Reed has been a rising star in the Kansas city Royals system this year.  Like Finnegan, he also throws hard, hitting the upper 90’s regularly, and has a plus slider to go with a developing change-up.  Unlike Finnegan, he has a more traditional power-pitcher body that scouts like to see at 6’5”, 220 lbs.  The knock on Reed has been his control, which has ranged from bad to horrific.  This year, however, he seems to have taken a major step forward, showing much better control and command across A+ and AA levels.  McDaniel rated him as a 50 FV prospect this week, and he made Baseball America’s midseason Royals list as their #9 prospect.  His strikeouts have taken a hit with his promotion to AA, but it's early and he's young.  I'm pretty bullish on him.

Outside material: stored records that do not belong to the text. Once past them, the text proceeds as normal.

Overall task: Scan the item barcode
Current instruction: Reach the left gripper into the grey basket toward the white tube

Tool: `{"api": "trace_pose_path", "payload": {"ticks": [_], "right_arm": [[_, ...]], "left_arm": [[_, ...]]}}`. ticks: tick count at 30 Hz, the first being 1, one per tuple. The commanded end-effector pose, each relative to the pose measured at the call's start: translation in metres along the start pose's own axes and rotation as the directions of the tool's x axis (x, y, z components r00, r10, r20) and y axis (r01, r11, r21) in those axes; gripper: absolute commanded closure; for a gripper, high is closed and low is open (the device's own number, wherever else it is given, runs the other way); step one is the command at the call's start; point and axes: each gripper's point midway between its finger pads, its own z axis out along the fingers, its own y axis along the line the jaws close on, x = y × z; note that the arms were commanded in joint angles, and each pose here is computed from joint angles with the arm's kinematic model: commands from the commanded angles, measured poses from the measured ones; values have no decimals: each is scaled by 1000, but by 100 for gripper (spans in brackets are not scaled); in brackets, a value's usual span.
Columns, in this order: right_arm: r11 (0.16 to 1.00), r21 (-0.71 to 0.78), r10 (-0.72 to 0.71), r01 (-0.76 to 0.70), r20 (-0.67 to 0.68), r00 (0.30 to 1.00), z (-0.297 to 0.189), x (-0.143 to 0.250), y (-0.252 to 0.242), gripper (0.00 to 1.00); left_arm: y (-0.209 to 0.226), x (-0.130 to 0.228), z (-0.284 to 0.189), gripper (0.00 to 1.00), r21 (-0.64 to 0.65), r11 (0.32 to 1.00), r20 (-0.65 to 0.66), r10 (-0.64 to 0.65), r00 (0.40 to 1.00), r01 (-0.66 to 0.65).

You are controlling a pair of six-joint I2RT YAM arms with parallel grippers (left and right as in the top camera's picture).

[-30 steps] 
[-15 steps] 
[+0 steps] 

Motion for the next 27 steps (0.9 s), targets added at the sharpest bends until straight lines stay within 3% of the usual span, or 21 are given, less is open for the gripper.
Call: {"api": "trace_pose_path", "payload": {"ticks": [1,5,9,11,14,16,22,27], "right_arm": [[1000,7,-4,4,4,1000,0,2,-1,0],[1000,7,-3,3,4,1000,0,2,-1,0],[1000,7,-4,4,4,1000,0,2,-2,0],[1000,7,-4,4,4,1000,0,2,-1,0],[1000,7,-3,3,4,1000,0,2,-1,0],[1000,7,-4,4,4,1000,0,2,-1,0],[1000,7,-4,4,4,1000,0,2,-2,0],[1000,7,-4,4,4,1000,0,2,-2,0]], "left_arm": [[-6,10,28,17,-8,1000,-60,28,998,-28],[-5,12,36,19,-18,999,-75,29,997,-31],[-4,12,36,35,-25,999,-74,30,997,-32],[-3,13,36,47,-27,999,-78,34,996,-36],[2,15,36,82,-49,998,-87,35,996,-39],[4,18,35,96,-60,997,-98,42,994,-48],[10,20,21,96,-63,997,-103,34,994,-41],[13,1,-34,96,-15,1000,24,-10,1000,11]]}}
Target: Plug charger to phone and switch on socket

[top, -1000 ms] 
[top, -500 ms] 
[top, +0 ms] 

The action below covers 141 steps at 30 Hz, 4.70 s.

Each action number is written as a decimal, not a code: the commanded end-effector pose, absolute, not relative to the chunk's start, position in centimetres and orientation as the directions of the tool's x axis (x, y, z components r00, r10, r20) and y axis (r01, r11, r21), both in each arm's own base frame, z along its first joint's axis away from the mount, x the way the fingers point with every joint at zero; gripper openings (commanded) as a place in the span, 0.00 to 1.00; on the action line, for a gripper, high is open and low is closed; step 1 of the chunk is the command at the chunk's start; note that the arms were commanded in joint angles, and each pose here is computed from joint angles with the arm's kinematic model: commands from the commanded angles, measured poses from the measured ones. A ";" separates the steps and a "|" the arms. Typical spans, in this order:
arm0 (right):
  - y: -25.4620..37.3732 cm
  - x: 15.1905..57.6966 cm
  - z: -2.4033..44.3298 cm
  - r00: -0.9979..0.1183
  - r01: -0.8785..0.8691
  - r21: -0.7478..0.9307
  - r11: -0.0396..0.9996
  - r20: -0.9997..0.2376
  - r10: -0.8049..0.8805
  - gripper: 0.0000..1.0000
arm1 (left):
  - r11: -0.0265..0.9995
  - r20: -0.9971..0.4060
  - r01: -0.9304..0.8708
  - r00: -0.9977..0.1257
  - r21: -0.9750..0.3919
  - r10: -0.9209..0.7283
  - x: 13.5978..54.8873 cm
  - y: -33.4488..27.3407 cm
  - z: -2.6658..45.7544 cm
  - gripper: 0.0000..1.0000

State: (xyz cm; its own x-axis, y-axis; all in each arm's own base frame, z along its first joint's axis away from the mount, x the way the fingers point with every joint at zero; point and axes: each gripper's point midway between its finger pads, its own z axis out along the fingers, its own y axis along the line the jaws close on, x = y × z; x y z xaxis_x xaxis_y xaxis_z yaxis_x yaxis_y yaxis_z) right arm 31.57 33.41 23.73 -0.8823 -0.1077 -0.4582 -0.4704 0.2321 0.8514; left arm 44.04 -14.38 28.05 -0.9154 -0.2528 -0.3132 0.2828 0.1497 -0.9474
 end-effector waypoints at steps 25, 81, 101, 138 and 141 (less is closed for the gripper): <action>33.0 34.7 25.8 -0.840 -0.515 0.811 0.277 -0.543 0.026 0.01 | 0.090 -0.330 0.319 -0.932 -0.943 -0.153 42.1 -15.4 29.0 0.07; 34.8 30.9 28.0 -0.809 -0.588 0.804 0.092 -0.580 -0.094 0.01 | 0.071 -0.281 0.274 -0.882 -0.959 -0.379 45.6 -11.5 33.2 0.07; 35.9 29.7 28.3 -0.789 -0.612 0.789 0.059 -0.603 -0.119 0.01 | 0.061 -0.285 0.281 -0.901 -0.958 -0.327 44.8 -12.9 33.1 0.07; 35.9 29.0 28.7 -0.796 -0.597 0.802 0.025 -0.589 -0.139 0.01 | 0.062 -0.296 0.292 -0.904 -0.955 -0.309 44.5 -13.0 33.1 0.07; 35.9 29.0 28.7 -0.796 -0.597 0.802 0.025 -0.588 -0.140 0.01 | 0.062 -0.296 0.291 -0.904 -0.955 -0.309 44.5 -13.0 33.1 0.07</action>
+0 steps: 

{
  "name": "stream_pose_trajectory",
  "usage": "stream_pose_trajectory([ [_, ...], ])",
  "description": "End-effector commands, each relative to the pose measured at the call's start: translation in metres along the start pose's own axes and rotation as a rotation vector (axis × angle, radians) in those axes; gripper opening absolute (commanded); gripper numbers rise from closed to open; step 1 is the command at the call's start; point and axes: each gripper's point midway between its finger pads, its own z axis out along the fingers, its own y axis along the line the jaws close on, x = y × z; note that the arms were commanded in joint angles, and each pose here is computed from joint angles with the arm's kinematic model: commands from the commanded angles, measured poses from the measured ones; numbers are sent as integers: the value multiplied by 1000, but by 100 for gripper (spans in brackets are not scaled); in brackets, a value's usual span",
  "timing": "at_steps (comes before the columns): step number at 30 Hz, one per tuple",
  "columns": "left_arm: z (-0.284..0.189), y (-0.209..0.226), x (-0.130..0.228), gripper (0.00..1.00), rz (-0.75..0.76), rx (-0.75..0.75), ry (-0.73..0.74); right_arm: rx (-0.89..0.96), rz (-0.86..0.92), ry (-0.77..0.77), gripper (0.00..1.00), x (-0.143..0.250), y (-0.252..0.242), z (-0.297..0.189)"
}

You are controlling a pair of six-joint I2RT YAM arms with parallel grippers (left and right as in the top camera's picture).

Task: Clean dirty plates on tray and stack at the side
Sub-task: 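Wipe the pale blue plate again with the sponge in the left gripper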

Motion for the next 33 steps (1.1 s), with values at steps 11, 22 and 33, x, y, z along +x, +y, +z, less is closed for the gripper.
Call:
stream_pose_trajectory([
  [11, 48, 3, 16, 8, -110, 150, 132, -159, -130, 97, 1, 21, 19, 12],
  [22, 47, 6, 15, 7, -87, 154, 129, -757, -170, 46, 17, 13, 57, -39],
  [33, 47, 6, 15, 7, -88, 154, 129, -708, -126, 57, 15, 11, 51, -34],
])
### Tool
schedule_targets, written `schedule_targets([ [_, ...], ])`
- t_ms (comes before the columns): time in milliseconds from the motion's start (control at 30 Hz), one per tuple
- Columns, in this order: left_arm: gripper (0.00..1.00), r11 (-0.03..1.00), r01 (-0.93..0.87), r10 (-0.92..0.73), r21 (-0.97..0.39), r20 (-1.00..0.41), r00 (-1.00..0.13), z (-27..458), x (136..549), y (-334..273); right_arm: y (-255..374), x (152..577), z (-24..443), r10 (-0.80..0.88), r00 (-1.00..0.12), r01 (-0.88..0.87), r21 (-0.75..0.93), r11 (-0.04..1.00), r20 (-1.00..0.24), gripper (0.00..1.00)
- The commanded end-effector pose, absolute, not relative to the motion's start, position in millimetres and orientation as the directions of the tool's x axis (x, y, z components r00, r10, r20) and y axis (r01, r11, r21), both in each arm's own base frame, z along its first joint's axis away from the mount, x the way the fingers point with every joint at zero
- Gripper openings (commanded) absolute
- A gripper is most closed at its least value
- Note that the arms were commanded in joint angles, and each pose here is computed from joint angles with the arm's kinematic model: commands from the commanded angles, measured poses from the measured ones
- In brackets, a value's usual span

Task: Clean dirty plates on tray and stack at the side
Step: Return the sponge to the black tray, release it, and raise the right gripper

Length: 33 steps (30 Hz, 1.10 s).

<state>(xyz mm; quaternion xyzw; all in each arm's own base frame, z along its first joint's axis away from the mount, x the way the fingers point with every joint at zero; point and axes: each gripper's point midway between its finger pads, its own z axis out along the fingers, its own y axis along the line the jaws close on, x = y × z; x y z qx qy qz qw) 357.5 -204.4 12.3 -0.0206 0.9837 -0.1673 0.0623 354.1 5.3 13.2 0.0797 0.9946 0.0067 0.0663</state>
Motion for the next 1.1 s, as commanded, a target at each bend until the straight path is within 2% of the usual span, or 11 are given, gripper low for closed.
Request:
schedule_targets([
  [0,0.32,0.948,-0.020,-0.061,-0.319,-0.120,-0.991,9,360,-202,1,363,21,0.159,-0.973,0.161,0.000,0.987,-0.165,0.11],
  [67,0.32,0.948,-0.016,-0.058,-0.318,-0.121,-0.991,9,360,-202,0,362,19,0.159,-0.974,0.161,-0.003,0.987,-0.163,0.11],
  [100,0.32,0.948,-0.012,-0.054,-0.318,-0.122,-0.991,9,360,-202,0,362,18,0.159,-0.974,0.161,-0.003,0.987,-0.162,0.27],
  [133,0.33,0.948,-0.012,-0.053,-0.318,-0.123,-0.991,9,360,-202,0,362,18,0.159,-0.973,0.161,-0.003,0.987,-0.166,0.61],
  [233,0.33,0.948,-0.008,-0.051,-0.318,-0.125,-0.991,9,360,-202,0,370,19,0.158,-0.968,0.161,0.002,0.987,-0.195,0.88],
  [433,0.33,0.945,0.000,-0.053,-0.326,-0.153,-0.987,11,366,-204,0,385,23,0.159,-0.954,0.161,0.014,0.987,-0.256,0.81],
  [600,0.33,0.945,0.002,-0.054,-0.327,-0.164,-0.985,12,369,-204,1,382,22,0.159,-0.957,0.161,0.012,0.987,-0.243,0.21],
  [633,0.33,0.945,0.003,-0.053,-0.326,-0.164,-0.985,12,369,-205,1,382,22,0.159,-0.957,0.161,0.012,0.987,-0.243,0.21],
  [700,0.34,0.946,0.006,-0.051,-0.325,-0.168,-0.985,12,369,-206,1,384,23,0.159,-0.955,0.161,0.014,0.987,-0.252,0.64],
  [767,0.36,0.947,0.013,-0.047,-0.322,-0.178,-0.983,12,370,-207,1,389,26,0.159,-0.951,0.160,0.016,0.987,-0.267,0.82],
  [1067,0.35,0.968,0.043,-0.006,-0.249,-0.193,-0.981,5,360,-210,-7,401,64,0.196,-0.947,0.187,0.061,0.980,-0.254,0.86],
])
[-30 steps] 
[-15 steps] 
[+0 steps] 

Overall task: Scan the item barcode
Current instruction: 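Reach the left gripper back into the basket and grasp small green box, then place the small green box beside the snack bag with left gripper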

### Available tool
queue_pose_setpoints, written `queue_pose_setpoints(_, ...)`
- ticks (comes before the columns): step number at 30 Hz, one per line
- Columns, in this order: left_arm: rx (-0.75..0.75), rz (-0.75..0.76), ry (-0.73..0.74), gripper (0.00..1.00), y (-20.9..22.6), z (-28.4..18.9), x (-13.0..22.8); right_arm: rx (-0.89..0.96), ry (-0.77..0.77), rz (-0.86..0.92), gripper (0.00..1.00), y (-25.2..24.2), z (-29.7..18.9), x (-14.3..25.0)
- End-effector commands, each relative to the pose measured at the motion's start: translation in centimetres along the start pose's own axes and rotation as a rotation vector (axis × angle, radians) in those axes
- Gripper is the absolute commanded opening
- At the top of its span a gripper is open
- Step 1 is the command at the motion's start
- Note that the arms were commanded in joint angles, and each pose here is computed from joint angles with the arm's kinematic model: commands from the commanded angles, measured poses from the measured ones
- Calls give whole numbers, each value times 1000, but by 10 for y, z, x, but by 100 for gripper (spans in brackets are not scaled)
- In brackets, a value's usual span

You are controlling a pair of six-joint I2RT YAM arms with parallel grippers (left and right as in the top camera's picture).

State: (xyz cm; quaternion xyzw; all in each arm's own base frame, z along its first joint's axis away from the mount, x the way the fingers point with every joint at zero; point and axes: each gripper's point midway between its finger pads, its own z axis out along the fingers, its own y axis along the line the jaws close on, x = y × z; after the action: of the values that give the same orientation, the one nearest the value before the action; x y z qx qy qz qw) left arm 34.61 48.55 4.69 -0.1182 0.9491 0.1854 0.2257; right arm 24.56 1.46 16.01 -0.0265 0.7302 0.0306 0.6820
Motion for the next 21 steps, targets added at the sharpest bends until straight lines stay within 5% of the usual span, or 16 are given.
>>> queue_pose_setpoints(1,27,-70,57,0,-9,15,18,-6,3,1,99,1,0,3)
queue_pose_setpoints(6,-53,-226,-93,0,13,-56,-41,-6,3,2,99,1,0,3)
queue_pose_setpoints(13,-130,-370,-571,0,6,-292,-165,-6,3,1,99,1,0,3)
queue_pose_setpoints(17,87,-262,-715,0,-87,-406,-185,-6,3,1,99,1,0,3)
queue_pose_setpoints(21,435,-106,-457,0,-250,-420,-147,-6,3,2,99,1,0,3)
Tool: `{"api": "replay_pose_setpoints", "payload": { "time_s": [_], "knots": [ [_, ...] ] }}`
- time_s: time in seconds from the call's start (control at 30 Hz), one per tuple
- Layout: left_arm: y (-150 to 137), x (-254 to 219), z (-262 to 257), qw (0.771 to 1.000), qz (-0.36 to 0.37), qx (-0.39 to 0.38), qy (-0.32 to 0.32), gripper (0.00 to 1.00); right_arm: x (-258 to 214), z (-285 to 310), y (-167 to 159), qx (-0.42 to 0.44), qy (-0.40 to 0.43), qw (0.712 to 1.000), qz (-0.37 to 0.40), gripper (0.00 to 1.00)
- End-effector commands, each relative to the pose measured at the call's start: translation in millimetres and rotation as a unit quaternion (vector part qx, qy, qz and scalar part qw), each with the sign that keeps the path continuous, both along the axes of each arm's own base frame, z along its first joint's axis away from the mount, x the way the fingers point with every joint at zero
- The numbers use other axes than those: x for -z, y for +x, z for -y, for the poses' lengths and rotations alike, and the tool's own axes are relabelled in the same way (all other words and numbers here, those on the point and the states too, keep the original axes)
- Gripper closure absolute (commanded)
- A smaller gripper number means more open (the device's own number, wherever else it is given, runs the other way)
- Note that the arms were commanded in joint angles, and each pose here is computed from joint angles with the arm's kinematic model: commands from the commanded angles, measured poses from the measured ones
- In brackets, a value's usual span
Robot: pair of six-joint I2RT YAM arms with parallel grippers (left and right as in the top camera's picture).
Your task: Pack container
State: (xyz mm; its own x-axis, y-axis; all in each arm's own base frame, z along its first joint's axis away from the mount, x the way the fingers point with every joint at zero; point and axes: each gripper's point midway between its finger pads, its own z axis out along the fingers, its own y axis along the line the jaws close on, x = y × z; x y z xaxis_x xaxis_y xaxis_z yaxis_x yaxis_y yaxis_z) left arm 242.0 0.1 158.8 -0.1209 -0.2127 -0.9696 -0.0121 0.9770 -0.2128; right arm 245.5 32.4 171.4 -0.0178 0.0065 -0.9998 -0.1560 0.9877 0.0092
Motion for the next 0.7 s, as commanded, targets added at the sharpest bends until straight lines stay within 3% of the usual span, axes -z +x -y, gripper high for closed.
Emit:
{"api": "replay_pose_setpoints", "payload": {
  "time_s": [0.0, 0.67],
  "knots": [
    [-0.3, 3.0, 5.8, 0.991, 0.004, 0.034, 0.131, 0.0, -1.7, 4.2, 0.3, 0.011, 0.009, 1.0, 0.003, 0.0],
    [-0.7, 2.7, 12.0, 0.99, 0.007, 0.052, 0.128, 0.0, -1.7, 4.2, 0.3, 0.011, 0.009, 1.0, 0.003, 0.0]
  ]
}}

John Lamb, LHP, 25 years old

Lamb is a former top prospect with the Royals, reaching #18 in all of baseball on Baseball America’s 2011 prospect list.  That was the same list that featured five Royals in the top-20; he was one of those guys.  It was that year, however, that his ulnar collateral ligament gave out, and he submitted to Tommy John surgery.  Lamb’s recovery did not go very well.  He missed most of 2012 in recovery, lost a lot of velocity, and had lackluster results in 2013 and 2014 between high-A and AAA.  This year, however, reports have it that his velocity is back up in the low 90’s, almost where it was at his best.  His results have improved as well: his strikeouts are up over the past few years, and his walks are WAY down.  Having already spent a year and a half in AAA, he is thought to be almost ready for his big league debut.  I expect we'll see him this year, and probably before the other two pitchers.